- WORK TO COMPLETE -
Find the lines holding the string "name" in the data, then copy all of them.

- EXTRACTED INFORMATION -
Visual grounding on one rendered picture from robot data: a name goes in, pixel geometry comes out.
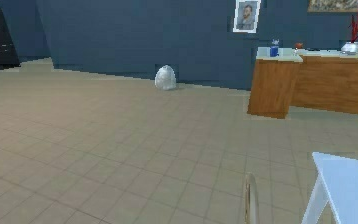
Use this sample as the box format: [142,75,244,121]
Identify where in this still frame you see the wooden kitchen counter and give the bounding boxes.
[246,46,358,120]

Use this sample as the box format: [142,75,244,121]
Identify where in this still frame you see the white garbage bag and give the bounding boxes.
[154,64,177,91]

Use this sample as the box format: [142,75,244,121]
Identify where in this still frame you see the tan round chair back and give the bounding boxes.
[244,172,261,224]

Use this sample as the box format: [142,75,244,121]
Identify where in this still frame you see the blue spray bottle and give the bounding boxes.
[269,38,281,58]

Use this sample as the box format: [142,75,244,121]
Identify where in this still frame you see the framed portrait picture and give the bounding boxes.
[232,0,262,34]

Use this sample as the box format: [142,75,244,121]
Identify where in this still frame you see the white table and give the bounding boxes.
[300,151,358,224]

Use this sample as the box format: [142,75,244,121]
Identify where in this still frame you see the silver vase red plant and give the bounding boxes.
[340,7,358,56]

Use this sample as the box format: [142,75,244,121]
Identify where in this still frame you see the framed landscape painting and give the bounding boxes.
[307,0,358,14]

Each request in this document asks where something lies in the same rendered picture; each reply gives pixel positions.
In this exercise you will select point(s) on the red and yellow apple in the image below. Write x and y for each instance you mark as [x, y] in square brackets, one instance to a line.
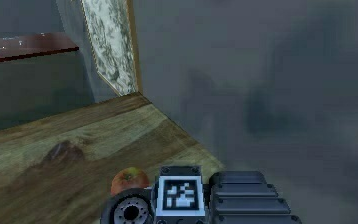
[128, 180]

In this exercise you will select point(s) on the gold framed speckled picture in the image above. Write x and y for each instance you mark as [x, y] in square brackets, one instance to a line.
[112, 43]

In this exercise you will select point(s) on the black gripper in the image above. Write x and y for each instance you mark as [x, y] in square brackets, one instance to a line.
[130, 210]

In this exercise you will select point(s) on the dark red wooden table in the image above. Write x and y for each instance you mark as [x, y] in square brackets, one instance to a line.
[27, 46]

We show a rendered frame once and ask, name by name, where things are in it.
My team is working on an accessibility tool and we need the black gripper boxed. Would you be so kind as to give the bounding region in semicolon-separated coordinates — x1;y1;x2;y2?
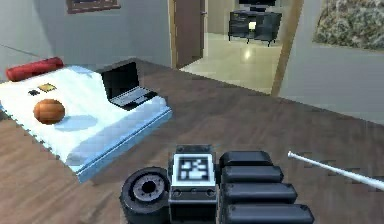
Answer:
119;166;172;224

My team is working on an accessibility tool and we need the yellow square paper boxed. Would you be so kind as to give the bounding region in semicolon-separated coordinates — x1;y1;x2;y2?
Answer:
37;83;58;93

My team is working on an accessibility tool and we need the white bed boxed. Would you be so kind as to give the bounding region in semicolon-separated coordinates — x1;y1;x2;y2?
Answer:
0;64;174;184

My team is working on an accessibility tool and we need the black laptop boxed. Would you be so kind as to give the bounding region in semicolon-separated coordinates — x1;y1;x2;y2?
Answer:
100;61;159;112

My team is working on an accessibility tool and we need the orange basketball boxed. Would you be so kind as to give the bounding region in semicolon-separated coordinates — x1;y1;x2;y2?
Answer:
33;98;66;126

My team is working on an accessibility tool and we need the red cylindrical pillow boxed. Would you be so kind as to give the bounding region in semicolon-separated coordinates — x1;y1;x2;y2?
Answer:
5;56;65;83

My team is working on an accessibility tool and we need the brown room door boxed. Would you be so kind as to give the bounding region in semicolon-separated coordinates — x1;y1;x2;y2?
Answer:
173;0;208;70

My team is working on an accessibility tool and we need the thin white rod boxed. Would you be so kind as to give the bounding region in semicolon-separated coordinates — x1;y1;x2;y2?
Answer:
287;150;384;192

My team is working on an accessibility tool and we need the brown framed picture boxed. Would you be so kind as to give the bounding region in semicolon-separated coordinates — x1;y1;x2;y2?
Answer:
65;0;122;15

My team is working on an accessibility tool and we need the black television stand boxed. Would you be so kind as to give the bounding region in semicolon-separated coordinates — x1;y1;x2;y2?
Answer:
227;9;283;48

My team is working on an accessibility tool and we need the mottled grey wall painting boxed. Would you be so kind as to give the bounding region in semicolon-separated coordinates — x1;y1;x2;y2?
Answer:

- RESULT OF THE TASK -
Visual grounding on one rendered picture from robot data: a name goes in, pixel geometry comes out.
We show a rendered frame once and ask, name by name, where things are in it.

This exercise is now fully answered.